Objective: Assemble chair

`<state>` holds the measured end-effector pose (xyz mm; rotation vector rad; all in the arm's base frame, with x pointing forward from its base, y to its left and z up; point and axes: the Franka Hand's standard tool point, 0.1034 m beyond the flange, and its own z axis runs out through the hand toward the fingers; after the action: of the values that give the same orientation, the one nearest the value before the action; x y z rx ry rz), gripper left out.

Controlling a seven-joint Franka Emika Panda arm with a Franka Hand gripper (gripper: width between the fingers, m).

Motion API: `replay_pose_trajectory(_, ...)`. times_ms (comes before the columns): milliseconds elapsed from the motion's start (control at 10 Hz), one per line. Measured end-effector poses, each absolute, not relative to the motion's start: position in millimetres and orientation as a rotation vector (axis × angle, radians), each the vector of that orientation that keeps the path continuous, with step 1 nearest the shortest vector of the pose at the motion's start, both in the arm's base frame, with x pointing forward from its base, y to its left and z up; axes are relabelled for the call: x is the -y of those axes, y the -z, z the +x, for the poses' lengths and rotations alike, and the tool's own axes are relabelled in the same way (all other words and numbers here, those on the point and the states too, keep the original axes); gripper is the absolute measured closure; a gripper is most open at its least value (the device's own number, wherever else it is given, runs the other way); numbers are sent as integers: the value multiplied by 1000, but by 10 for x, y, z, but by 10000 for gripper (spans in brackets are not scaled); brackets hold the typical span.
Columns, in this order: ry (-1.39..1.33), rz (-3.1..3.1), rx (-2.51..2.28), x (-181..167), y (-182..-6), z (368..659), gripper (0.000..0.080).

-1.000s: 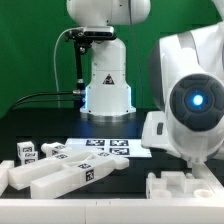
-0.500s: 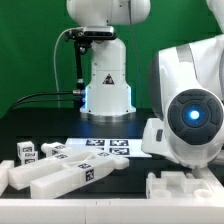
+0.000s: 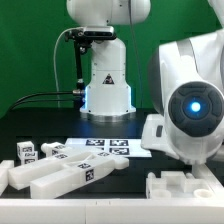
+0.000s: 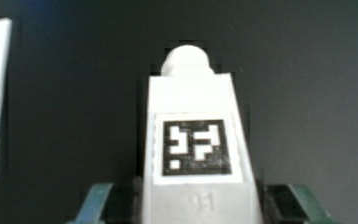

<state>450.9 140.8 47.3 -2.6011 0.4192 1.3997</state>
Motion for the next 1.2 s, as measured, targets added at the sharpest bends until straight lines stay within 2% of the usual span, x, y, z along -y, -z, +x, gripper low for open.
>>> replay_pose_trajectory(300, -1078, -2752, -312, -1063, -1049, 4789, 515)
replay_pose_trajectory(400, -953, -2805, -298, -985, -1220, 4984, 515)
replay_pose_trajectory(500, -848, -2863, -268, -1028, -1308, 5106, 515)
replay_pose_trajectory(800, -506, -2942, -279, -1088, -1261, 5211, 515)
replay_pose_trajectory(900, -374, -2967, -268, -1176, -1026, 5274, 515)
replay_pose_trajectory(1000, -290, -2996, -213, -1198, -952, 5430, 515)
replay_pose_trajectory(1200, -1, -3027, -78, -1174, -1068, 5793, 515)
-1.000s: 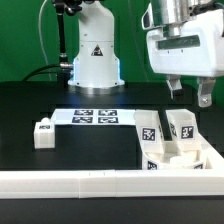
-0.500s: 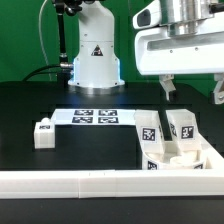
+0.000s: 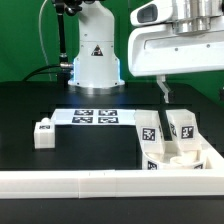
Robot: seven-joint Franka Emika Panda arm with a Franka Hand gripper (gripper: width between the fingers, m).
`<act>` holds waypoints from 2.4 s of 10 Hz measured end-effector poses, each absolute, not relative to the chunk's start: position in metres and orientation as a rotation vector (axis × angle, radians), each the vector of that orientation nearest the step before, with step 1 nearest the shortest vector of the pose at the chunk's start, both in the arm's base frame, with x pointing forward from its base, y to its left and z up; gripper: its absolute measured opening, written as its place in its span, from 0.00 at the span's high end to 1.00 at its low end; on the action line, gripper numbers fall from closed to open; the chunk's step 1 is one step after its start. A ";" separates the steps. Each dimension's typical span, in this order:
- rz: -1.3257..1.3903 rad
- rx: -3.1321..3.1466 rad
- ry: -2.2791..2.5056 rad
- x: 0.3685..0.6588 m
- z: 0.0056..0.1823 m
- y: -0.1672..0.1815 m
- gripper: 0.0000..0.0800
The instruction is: Assemble stool
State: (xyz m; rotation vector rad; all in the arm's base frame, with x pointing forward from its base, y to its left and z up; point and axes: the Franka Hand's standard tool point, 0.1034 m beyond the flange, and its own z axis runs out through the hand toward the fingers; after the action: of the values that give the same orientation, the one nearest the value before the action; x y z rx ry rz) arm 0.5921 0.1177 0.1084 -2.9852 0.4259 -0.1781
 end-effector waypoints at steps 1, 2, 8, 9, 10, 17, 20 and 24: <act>-0.190 -3.029 0.178 0.592 0.106 0.116 0.19; -0.199 -3.039 0.019 0.594 0.107 0.117 0.19; -0.198 -3.023 -0.632 0.597 0.108 0.114 0.19; -0.185 -2.994 -0.837 0.596 0.106 0.114 0.19; -0.166 -2.954 -1.024 0.596 0.105 0.115 0.19; -0.085 -2.698 -1.693 0.595 0.100 0.104 0.19; -0.041 -2.500 -2.026 0.595 0.097 0.107 0.19; 0.014 -2.216 -2.370 0.594 0.091 0.111 0.19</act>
Offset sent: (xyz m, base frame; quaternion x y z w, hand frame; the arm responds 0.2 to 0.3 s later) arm 0.0082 0.0123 0.0050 -0.0086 -0.0460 -0.1954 0.9796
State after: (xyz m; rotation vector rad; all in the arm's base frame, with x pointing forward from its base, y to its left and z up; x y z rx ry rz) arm 0.5939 0.1111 0.0912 -2.2158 -2.3702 0.0135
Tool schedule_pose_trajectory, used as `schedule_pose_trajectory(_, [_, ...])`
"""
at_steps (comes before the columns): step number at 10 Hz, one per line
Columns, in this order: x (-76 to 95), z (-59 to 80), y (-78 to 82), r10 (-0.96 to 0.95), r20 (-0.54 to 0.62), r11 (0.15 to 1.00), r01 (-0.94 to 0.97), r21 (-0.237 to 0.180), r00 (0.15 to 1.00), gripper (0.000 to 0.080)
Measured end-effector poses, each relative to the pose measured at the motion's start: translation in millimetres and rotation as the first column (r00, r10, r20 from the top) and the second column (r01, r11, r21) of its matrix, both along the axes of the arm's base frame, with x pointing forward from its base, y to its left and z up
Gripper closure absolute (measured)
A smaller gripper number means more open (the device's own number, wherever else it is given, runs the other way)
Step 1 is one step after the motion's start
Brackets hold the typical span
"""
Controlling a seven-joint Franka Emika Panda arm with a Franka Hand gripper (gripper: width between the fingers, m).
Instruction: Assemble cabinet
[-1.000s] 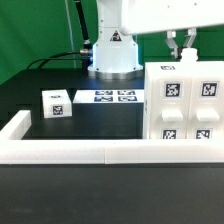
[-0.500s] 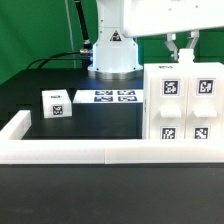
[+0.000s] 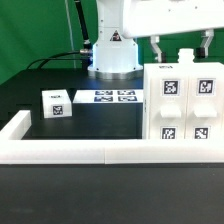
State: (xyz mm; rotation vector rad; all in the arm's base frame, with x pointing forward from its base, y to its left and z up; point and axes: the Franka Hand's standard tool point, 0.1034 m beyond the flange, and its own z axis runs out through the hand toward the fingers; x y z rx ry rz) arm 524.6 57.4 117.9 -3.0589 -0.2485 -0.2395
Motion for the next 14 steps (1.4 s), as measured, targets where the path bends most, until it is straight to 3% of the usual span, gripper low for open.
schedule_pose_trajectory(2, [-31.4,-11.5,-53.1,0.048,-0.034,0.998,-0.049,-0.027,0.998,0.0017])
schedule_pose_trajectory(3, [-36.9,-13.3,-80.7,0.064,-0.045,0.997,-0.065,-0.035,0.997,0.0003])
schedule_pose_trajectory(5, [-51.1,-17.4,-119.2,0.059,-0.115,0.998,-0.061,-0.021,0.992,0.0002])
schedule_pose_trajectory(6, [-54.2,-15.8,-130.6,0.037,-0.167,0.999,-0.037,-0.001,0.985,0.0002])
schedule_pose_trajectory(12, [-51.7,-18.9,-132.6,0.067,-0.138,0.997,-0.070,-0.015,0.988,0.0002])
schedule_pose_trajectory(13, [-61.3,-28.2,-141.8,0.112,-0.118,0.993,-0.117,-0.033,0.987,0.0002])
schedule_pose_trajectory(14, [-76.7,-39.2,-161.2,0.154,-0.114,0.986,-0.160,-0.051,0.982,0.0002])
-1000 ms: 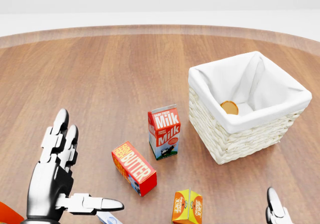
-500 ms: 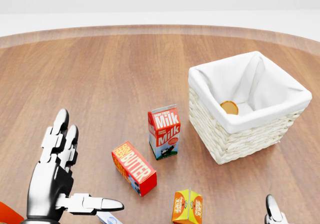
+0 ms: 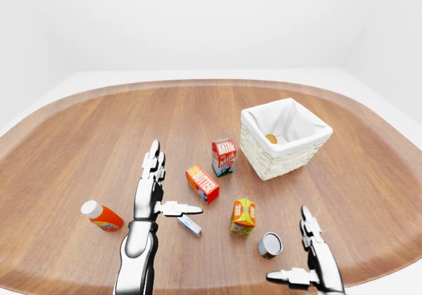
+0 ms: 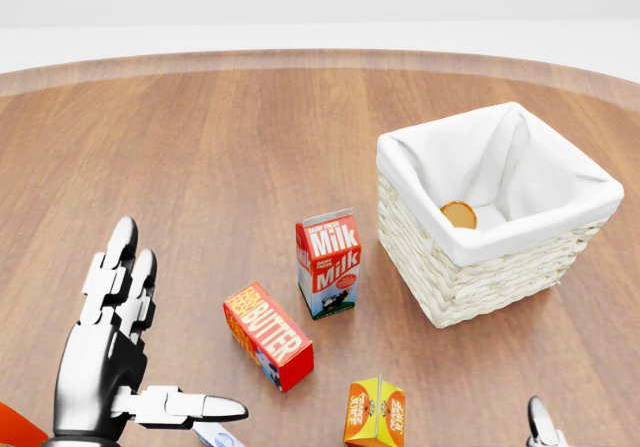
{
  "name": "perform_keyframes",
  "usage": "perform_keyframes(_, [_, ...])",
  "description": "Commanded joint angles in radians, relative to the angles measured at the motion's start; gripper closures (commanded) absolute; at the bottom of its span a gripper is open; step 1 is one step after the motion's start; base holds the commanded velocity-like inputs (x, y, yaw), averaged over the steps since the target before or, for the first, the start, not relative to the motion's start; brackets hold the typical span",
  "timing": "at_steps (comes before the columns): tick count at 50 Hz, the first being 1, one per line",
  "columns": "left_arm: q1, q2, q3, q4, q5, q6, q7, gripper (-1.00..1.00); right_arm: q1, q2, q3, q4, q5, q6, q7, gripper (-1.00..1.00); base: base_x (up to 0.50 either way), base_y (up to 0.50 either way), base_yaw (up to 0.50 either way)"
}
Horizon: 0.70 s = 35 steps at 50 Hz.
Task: Pick up the alphabet soup and the tomato sauce, and put them in the basket.
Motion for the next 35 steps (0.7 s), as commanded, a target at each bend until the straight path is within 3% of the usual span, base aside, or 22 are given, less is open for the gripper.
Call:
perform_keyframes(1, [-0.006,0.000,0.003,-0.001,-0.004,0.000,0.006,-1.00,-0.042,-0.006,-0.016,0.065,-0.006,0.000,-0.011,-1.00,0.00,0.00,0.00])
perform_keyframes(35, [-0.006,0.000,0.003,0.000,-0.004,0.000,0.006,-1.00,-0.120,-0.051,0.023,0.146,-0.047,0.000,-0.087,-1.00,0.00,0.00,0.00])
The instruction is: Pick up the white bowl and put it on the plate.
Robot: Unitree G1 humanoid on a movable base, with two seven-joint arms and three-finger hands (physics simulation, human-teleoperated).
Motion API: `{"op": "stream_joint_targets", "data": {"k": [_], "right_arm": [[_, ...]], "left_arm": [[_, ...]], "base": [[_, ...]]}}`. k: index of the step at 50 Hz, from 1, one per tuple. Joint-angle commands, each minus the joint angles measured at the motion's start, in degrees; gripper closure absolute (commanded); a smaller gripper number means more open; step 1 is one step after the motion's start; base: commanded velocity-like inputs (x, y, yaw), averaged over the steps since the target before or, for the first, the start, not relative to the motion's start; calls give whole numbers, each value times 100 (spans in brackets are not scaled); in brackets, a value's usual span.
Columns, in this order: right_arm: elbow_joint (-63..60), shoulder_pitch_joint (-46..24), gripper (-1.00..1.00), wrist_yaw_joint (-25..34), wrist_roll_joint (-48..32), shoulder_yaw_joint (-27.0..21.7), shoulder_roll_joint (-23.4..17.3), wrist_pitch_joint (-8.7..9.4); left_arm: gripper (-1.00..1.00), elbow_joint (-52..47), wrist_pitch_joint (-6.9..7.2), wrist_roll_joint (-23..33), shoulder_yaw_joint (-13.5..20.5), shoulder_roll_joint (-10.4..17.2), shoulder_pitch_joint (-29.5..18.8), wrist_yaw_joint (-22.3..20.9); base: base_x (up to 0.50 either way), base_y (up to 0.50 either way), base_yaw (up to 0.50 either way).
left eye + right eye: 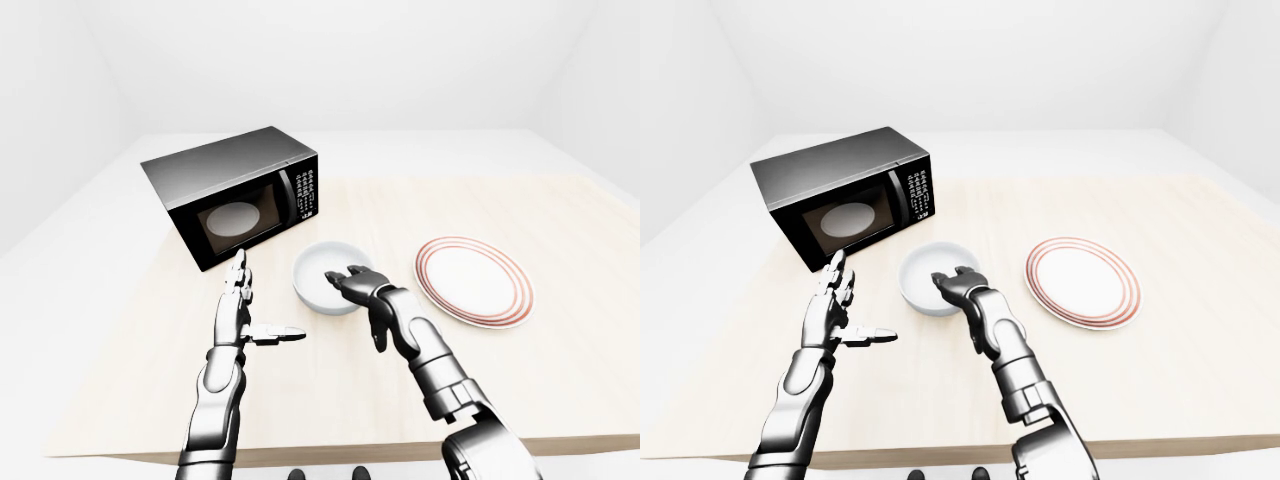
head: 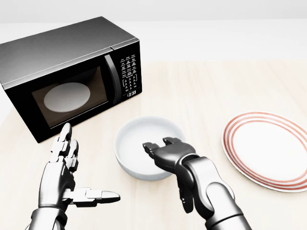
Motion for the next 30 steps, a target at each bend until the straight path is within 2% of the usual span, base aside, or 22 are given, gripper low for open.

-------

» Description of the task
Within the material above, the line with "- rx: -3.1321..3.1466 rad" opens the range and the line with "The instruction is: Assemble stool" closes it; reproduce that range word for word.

» Written response
- rx: -3.1321..3.1466 rad
- ry: -2.2791..2.5056 rad
- x: 0.3685..0.6588 m
- z: 0.0056..0.1823 m
- y: -0.1672..0.1815 m
- gripper: 0.0000..0.0800
The instruction is: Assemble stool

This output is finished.